_PROBLEM DETAILS_.
Look through the lines below, find those with the word "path", and copy them.

Items listed in a dataset
■ ■ ■ ■ ■
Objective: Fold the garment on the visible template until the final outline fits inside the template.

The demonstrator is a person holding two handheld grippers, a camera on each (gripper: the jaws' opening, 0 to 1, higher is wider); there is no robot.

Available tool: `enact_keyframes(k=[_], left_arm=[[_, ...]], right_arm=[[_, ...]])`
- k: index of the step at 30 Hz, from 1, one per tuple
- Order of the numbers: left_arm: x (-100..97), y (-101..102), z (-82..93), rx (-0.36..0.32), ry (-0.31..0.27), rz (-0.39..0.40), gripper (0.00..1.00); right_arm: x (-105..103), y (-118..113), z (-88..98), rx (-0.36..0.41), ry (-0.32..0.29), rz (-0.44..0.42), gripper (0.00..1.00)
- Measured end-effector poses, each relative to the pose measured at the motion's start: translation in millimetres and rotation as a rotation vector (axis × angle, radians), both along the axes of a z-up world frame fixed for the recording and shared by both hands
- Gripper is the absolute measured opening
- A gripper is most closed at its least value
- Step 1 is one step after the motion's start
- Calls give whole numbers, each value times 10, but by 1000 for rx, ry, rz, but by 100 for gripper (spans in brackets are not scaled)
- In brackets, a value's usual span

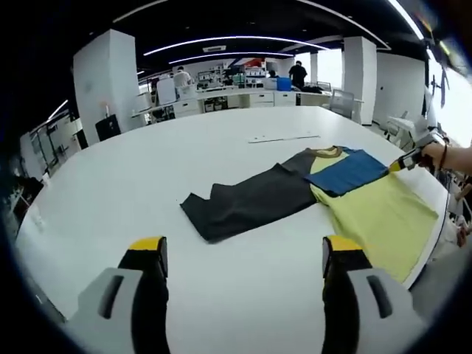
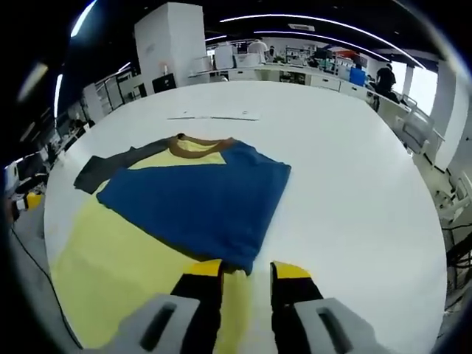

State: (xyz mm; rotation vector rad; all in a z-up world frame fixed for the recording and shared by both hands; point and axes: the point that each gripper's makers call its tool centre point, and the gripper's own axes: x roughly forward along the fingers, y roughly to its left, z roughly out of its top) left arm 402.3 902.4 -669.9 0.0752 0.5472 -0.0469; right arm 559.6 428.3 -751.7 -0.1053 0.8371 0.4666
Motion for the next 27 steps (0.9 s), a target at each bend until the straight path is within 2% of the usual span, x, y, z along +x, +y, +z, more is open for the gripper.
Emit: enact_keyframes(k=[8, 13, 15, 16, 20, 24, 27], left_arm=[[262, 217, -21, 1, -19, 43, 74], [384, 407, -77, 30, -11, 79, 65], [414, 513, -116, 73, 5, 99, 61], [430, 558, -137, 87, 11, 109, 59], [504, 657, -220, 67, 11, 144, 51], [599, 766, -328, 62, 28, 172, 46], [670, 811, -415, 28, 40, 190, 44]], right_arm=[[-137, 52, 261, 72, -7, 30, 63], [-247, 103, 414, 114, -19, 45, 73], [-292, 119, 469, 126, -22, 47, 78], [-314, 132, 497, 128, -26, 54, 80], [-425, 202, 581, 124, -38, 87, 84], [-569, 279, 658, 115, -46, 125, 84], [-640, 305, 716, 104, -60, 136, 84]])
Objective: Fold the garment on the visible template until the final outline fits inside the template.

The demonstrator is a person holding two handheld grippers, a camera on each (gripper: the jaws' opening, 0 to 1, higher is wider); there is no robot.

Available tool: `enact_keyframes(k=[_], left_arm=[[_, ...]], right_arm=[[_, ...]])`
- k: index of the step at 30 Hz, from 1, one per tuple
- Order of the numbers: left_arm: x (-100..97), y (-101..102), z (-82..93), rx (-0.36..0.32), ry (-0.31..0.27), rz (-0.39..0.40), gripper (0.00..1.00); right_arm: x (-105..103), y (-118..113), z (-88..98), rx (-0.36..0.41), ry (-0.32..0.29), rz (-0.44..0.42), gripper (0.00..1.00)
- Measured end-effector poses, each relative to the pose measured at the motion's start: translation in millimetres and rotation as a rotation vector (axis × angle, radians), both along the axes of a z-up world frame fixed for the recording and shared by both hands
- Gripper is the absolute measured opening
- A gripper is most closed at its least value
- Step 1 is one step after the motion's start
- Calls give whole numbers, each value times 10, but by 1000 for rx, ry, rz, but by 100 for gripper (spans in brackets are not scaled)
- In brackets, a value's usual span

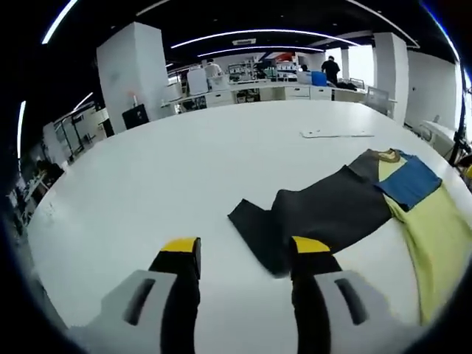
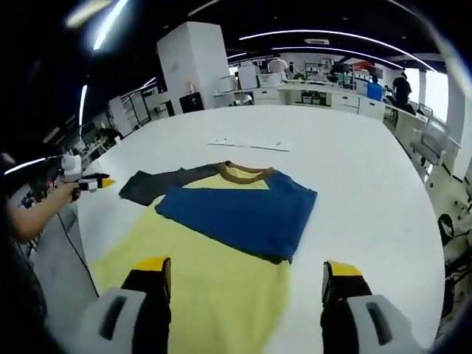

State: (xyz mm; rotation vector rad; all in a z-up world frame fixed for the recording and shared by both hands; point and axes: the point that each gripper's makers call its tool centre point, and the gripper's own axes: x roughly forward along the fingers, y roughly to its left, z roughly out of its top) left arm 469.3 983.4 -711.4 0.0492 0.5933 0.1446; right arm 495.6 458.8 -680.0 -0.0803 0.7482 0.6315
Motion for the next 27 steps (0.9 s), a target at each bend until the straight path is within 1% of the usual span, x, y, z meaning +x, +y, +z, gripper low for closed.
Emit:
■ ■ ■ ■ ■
_TASK OUTPUT_.
Motion for the next 27 steps (0.9 s), a target at each bend until the straight path is within 2% of the usual span, x, y, z along +x, +y, +z, more is open for the gripper.
Motion for the next 27 steps (0.9 s), a target at each bend until the straight path is within 1% of the usual span, x, y, z meaning +x, +y, +z, gripper low for closed.

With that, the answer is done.